Many, according to Jay Stanley, senior political analyst for the Speech, Privacy and Technology Project of the American Civil Liberties Union. “The concept of getting credit scores and applying it to other areas of life is disturbing,” he says.
Experts who spoke to the ABA Journal agree that there would be huge constitutional obstacles to any centralized credit rating system.
Stanley stresses the constitutional protections in the fifth amendment for due process and the protections of the fourth amendment against unreasonable searches and seizures.
However, Dean Cheng, a researcher at the Center for Asian Studies at the Davis Institute for National Security and Foreign Policy at the Heritage Foundation, argues that such a system would run counter to the First, Fourth and Fifth Amendments.
Washington-based Washington Electronic Information Center attorney Ben Winters calls a potential US social credit system a “solution to a problem that doesn’t exist” and agrees with Cheng and Stanley that the constitution would rule out that centralized system.
Furthermore, there are cultural reasons why such a system could fly to China but not here.
“Since the Chinese have been under a dictatorship for 70 years, they have very few expectations of privacy,” emphasizes Cheng.
Meanwhile, Winters adds: “In China, the cameras show if you are walking in jaywalking and, with 100% of the law enforcement agencies, you could say that efficiencies will be achieved in the law enforcement agencies. But in America, with constitutional rights and civil rights laws, there are protections against that kind of thing. ”
But what about a system driven by private companies and industries?
Cheng doubts that it is in the commercial interest of any business to undertake the project.

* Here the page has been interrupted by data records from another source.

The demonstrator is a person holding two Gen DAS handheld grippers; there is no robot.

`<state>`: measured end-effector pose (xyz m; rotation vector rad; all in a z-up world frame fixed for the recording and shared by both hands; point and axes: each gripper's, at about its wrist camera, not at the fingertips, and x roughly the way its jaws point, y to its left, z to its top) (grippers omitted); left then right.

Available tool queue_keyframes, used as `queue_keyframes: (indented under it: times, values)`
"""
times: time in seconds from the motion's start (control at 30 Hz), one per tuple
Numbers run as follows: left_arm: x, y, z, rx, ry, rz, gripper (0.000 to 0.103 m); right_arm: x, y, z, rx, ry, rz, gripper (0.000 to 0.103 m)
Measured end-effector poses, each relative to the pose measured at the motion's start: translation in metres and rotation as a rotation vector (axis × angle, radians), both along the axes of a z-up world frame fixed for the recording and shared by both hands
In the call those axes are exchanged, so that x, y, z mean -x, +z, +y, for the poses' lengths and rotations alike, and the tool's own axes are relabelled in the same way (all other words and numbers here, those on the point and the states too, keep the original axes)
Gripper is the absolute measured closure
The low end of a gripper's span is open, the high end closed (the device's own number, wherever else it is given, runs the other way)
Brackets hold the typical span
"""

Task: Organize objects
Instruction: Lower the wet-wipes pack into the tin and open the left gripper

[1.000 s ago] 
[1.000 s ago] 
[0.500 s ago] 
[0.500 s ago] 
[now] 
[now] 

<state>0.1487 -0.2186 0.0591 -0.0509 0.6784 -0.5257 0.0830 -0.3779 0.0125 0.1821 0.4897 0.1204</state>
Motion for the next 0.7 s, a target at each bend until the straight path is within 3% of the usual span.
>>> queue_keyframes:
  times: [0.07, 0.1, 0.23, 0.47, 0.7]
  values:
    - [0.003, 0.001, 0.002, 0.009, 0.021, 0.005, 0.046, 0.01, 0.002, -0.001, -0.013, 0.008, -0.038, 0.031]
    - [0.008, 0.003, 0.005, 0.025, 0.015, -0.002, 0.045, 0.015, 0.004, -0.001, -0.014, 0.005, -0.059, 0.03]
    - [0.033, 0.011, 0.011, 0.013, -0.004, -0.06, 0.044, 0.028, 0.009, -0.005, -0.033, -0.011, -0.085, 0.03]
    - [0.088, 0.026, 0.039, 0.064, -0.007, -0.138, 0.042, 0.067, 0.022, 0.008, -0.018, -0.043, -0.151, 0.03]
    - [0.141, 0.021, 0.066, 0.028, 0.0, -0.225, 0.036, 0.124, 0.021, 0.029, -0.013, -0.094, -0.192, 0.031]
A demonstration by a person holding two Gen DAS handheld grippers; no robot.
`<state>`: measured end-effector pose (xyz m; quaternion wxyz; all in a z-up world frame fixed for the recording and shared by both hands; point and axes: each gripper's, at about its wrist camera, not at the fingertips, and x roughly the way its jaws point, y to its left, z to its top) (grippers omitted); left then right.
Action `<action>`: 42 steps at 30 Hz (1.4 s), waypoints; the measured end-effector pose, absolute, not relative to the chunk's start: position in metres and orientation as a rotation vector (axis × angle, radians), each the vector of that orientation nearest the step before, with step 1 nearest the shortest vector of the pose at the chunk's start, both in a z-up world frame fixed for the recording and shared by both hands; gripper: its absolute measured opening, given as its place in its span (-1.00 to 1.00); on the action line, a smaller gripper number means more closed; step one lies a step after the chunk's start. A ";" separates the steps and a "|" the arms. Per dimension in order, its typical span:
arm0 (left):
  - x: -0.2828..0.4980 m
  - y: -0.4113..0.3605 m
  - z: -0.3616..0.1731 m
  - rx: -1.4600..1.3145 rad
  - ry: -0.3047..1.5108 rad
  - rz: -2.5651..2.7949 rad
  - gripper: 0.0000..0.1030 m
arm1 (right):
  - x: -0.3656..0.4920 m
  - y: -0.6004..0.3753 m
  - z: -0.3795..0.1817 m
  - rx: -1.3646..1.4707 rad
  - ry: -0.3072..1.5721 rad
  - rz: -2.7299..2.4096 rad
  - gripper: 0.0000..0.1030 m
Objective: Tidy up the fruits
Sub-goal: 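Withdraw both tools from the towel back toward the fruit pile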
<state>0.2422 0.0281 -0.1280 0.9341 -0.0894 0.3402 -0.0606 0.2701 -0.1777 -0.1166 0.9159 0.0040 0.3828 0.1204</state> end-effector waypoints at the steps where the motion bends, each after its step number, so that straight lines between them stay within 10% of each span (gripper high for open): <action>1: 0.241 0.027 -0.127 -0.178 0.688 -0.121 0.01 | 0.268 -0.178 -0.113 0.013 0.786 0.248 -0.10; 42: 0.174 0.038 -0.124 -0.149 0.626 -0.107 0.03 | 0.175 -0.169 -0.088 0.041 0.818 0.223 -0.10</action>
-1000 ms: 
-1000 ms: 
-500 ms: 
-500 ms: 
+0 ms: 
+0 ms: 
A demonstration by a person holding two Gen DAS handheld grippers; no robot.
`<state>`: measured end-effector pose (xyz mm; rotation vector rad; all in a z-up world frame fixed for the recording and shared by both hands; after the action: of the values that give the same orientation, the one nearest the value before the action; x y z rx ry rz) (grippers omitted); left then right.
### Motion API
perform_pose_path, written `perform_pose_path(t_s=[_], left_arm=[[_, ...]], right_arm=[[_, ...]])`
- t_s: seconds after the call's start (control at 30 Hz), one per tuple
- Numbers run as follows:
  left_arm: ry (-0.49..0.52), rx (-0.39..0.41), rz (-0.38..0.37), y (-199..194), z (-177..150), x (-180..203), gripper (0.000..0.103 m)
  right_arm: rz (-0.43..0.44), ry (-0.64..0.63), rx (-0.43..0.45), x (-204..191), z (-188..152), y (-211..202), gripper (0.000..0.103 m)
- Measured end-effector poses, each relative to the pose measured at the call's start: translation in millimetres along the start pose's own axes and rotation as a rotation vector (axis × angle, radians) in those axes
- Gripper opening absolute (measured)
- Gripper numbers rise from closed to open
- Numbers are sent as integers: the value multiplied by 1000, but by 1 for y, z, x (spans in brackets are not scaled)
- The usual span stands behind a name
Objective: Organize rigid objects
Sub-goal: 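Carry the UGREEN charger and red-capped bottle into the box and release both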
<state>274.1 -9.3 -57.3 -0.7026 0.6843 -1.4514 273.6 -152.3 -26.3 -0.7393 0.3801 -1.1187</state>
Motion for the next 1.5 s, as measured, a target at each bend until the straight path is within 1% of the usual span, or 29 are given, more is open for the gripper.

And if such a system arises, participation in the platforms that support it is optional.
“I don’t have a Facebook or Twitter account because I chose not to,” he says. “I have never bought or sold anything on eBay either. You can choose to participate or not. “
However, Stanley disagrees, arguing that the waiver in order to maintain privacy becomes less significant over time. “Try living a normal life without a credit card,” he says.
This article first appeared in the August / September 2020 issue of ABA Journal under the title “What is your score? Some US companies already require consumers to maintain a certain social credit score, but a government-sponsored system is unlikely.”